TASK BRIEF:
Below is a listing. Set down exactly the lines from the one containing "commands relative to" through the one containing "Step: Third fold", both ends included, and leave out the rest.

DATA:
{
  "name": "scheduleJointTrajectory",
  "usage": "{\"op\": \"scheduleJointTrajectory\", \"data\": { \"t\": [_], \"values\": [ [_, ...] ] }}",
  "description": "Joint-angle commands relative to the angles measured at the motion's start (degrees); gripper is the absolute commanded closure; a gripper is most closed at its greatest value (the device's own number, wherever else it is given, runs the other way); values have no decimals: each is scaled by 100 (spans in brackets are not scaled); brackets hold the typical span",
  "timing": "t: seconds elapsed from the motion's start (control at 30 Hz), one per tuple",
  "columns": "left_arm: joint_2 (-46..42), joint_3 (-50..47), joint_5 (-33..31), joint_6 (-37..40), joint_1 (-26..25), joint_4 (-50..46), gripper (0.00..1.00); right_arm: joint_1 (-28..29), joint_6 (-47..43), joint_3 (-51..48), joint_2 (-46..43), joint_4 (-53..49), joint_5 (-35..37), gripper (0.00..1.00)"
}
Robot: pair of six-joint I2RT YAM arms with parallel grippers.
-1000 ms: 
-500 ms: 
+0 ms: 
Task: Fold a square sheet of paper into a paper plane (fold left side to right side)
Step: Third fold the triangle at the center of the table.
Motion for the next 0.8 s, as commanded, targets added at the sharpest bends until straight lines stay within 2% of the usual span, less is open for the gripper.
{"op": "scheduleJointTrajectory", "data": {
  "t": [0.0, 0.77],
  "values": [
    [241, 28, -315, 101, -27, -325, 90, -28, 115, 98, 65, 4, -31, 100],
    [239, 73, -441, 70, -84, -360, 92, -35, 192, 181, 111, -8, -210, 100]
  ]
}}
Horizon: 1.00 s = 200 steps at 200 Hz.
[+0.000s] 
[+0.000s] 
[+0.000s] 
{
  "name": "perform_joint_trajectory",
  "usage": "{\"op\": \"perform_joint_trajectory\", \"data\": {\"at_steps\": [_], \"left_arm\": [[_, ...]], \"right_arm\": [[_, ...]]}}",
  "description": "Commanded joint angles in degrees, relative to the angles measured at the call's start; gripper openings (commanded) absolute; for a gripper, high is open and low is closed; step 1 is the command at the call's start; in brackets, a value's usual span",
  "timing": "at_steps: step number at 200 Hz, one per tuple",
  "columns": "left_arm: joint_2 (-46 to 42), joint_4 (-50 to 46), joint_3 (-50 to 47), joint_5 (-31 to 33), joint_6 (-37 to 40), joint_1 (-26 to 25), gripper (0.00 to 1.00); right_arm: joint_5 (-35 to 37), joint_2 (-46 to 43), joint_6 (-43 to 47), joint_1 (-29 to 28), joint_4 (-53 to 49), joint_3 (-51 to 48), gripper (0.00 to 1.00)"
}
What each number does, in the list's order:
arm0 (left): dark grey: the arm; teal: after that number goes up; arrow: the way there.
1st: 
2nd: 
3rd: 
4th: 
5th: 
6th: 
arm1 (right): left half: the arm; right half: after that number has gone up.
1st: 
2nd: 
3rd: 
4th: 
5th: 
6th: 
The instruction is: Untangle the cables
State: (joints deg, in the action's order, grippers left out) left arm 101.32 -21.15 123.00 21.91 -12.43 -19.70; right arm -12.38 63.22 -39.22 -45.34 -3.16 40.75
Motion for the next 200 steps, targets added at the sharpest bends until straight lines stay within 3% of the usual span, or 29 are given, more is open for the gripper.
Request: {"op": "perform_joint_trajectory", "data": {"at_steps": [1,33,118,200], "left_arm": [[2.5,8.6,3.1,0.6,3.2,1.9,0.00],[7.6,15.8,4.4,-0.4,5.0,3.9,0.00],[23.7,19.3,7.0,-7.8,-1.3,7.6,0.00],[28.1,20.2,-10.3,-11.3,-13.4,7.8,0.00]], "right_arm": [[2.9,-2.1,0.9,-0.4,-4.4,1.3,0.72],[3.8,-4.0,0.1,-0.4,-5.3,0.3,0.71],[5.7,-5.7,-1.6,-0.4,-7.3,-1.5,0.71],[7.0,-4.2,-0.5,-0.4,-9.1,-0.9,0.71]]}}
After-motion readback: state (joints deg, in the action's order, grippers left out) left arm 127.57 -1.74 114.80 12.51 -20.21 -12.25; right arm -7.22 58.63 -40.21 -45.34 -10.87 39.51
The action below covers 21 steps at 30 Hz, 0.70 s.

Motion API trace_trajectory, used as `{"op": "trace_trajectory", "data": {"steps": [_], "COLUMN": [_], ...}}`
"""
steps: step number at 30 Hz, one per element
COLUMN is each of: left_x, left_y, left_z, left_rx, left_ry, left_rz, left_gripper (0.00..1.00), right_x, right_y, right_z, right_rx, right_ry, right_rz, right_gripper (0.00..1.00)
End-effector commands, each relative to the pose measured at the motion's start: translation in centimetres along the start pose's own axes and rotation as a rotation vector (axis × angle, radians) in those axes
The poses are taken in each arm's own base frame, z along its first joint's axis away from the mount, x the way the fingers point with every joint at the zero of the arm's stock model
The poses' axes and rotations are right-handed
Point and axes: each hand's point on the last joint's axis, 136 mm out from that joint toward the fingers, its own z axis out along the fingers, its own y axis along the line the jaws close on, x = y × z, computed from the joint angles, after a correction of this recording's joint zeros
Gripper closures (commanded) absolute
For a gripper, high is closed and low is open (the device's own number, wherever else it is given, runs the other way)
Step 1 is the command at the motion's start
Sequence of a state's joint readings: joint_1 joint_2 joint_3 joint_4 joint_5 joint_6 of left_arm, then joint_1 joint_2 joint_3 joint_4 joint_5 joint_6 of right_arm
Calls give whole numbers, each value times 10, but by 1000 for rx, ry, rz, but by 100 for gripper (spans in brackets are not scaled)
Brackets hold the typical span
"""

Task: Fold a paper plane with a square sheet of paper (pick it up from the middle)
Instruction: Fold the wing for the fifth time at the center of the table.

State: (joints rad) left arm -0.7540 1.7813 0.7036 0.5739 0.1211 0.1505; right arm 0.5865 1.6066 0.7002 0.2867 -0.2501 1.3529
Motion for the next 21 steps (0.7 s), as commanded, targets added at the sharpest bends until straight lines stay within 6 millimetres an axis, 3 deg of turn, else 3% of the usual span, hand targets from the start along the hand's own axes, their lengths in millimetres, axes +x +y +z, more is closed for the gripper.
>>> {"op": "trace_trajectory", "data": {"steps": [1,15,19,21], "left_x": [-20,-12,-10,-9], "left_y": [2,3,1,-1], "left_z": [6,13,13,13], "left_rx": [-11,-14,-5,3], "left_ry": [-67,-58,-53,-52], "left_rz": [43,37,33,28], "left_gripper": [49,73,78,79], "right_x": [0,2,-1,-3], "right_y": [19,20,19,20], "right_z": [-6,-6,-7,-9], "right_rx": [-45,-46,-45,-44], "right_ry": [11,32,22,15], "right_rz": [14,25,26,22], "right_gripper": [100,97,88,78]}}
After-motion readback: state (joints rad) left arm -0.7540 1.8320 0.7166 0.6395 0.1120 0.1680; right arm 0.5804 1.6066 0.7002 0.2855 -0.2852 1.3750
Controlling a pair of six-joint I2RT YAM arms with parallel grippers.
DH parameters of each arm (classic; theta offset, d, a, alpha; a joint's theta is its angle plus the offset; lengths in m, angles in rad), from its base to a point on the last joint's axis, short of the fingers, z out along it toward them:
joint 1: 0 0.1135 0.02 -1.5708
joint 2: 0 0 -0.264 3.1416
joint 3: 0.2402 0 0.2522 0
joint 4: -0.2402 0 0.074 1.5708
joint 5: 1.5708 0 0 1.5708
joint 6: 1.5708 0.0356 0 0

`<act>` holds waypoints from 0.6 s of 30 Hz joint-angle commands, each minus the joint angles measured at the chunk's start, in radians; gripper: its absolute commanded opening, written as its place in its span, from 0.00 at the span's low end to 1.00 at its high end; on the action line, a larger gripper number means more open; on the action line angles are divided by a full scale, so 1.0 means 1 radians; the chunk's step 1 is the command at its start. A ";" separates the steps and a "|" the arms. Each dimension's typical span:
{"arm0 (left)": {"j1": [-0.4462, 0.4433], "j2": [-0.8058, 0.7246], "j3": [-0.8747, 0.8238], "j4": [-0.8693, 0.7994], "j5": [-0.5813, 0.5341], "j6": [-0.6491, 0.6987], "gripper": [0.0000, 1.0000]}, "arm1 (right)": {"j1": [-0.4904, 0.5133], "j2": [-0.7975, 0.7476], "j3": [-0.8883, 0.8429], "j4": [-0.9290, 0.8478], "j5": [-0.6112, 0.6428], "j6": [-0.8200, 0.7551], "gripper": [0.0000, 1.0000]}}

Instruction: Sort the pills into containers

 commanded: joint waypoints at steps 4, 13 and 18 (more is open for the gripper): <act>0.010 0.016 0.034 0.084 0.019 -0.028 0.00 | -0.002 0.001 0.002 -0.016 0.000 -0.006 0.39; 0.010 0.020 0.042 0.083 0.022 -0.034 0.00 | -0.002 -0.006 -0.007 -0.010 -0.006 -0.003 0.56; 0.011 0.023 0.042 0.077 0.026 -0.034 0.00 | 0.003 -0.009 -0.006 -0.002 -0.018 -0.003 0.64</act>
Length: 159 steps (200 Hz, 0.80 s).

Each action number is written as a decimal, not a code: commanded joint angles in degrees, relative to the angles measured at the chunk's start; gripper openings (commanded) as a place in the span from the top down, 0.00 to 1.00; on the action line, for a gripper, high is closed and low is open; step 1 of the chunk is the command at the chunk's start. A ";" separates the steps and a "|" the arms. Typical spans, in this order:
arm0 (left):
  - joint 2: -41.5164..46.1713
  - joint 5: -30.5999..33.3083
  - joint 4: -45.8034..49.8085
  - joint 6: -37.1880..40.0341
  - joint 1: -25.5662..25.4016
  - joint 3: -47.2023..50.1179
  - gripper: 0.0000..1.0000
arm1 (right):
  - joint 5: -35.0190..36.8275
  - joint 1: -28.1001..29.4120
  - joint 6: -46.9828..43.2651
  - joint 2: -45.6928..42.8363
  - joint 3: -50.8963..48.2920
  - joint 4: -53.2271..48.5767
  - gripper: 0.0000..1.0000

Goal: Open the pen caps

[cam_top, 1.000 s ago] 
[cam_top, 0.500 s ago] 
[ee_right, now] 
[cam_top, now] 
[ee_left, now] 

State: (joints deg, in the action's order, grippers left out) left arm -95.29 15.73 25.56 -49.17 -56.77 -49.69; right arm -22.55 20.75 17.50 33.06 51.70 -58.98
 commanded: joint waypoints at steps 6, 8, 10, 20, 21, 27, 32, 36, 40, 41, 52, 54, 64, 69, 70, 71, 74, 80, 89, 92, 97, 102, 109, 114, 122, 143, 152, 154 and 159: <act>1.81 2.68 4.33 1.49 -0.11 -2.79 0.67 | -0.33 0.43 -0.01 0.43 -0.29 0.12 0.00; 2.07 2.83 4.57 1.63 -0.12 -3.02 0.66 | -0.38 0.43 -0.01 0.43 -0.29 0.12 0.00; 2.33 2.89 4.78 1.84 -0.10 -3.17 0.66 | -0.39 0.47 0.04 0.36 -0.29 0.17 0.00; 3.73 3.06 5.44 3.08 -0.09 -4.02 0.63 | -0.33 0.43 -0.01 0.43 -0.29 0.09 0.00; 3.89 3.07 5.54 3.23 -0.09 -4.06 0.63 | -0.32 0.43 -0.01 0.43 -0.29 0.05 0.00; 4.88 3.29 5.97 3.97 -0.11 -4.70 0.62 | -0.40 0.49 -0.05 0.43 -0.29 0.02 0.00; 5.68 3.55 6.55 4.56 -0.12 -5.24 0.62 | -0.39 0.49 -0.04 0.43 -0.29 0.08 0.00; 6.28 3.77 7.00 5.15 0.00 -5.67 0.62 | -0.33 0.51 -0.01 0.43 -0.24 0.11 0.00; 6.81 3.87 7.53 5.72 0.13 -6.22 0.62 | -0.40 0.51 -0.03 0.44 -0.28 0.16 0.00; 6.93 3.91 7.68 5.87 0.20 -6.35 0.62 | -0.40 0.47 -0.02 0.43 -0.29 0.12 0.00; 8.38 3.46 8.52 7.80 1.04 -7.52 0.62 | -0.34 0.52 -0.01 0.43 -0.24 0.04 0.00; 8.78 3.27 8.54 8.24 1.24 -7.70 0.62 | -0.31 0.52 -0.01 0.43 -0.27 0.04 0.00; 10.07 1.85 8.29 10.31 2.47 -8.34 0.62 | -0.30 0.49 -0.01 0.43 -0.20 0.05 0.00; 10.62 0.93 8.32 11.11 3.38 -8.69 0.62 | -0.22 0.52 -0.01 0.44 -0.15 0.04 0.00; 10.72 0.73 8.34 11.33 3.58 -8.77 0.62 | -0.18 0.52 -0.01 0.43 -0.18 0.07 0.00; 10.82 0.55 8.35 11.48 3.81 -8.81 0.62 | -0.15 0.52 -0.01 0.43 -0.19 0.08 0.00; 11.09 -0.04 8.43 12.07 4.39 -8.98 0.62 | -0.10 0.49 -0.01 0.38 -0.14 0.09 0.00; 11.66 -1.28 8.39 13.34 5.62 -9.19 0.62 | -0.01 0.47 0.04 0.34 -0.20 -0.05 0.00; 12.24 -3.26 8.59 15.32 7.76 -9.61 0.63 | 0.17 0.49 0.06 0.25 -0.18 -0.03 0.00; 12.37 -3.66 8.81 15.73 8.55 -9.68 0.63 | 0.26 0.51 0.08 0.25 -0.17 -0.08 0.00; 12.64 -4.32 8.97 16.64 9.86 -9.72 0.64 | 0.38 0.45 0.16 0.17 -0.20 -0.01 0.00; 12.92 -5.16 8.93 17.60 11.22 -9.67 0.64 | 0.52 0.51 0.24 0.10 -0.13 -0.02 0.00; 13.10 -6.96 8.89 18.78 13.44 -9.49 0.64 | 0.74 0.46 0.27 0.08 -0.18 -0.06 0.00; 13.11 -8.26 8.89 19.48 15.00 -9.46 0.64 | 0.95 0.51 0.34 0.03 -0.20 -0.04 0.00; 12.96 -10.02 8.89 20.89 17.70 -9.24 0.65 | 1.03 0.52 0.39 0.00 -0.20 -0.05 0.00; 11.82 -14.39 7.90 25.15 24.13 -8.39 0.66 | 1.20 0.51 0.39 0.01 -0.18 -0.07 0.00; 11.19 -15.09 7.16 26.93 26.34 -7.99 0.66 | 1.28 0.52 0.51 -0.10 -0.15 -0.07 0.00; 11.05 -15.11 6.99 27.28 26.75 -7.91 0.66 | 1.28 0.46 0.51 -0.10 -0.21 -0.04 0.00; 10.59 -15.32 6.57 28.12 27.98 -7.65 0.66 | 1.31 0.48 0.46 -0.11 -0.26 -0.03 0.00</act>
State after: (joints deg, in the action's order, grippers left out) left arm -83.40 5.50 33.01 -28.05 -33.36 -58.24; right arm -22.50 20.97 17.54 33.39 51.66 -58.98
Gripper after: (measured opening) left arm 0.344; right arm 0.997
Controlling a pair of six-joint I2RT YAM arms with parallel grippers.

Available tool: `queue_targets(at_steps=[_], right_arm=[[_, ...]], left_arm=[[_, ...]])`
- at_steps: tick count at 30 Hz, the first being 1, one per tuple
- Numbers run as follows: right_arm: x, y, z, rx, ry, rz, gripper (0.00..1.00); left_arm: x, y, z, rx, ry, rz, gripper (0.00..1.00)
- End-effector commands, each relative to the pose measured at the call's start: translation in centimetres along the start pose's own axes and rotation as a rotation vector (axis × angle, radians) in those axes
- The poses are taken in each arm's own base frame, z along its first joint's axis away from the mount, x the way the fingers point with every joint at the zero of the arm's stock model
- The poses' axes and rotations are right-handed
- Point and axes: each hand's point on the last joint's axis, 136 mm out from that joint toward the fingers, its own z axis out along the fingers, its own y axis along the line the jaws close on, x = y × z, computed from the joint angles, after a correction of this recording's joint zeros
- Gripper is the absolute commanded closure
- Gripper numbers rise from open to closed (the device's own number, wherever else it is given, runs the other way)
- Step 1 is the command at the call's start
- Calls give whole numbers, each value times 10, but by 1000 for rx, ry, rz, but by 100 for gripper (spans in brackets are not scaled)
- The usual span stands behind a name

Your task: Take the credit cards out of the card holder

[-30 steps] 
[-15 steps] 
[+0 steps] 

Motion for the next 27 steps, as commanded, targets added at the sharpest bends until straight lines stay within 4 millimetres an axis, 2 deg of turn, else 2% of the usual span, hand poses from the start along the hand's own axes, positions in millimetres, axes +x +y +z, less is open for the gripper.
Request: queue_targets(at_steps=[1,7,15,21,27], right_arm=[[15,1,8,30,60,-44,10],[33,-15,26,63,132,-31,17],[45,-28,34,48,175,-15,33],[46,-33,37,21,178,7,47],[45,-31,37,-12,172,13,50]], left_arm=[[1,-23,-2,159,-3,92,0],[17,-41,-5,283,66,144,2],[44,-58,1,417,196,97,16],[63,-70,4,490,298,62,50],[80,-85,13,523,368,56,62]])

ANSWER TO THIS EXERCISE:
  "description": "Joint-angle commands relative to the angles measured at the motion's start (degrees); gripper is the absolute commanded closure; a gripper is most closed at its greatest value (the device's own number, wherever else it is given, runs the other way); values have no decimals: each is scaled by 100 (spans in brackets are not scaled); brackets hold the typical span",
  "timing": "t: seconds elapsed from the motion's start (control at 30 Hz), one per tuple",
  "columns": "left_arm: joint_2 (-46..42), joint_3 (-50..47), joint_5 (-33..31), joint_6 (-37..40), joint_1 (-26..25), joint_4 (-50..46), gripper (0.00..1.00); right_arm: joint_1 (-28..29), joint_6 (-47..43), joint_3 (-51..48), joint_2 (-46..43), joint_4 (-53..49), joint_5 (-35..37), gripper (0.00..1.00)"
}
Robot: pair of six-joint I2RT YAM arms with parallel grippers.
-1000 ms: 
-500 ms: 
+0 ms: 
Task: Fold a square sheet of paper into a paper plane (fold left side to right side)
Step: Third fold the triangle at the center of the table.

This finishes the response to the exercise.